▸ PROBLEM TO WORK ON
For this task, copy all of the data below exactly and skip the pictures.

▸ GIVEN MATERIAL
::::::
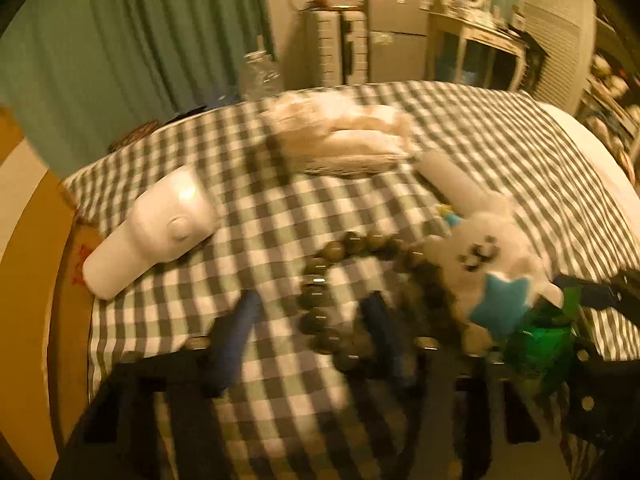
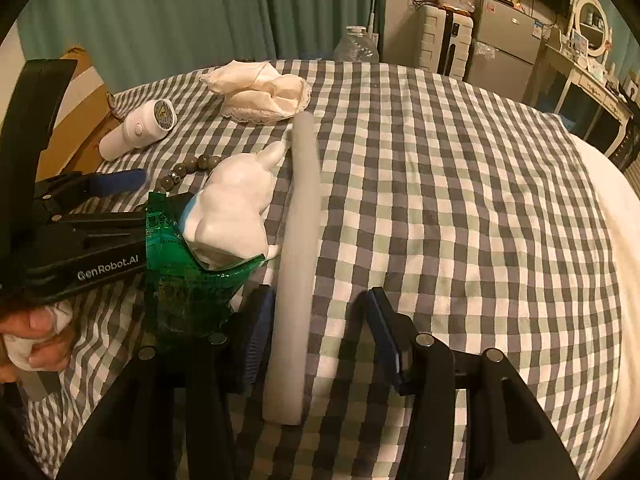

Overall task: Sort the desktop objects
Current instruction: 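Grasp the dark bead bracelet with the left gripper while the right grasps the white foam stick, then lift the bracelet and foam stick and carry them over the cardboard box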

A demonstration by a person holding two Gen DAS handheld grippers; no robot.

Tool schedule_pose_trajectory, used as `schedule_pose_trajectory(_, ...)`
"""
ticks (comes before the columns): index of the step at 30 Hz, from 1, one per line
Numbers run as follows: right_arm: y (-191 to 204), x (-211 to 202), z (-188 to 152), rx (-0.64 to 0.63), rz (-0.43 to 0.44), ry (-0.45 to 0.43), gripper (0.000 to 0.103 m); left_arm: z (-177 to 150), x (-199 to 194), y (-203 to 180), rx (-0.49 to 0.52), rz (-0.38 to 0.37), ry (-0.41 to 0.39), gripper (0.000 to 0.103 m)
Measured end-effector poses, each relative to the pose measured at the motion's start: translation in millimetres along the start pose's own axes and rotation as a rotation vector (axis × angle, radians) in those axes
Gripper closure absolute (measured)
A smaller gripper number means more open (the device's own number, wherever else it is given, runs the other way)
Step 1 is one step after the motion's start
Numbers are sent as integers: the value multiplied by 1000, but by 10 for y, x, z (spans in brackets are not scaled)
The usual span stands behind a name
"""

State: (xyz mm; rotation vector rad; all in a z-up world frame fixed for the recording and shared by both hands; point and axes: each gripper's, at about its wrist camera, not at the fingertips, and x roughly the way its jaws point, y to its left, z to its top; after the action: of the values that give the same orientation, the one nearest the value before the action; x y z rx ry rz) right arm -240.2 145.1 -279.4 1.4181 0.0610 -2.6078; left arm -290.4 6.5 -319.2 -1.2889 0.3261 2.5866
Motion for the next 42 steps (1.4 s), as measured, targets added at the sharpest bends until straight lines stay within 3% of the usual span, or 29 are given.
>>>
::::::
▸ RESPONSE AREA
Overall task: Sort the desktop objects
Current instruction: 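Grasp the dark bead bracelet with the left gripper while the right grasps the white foam stick, then lift the bracelet and foam stick and carry them over the cardboard box
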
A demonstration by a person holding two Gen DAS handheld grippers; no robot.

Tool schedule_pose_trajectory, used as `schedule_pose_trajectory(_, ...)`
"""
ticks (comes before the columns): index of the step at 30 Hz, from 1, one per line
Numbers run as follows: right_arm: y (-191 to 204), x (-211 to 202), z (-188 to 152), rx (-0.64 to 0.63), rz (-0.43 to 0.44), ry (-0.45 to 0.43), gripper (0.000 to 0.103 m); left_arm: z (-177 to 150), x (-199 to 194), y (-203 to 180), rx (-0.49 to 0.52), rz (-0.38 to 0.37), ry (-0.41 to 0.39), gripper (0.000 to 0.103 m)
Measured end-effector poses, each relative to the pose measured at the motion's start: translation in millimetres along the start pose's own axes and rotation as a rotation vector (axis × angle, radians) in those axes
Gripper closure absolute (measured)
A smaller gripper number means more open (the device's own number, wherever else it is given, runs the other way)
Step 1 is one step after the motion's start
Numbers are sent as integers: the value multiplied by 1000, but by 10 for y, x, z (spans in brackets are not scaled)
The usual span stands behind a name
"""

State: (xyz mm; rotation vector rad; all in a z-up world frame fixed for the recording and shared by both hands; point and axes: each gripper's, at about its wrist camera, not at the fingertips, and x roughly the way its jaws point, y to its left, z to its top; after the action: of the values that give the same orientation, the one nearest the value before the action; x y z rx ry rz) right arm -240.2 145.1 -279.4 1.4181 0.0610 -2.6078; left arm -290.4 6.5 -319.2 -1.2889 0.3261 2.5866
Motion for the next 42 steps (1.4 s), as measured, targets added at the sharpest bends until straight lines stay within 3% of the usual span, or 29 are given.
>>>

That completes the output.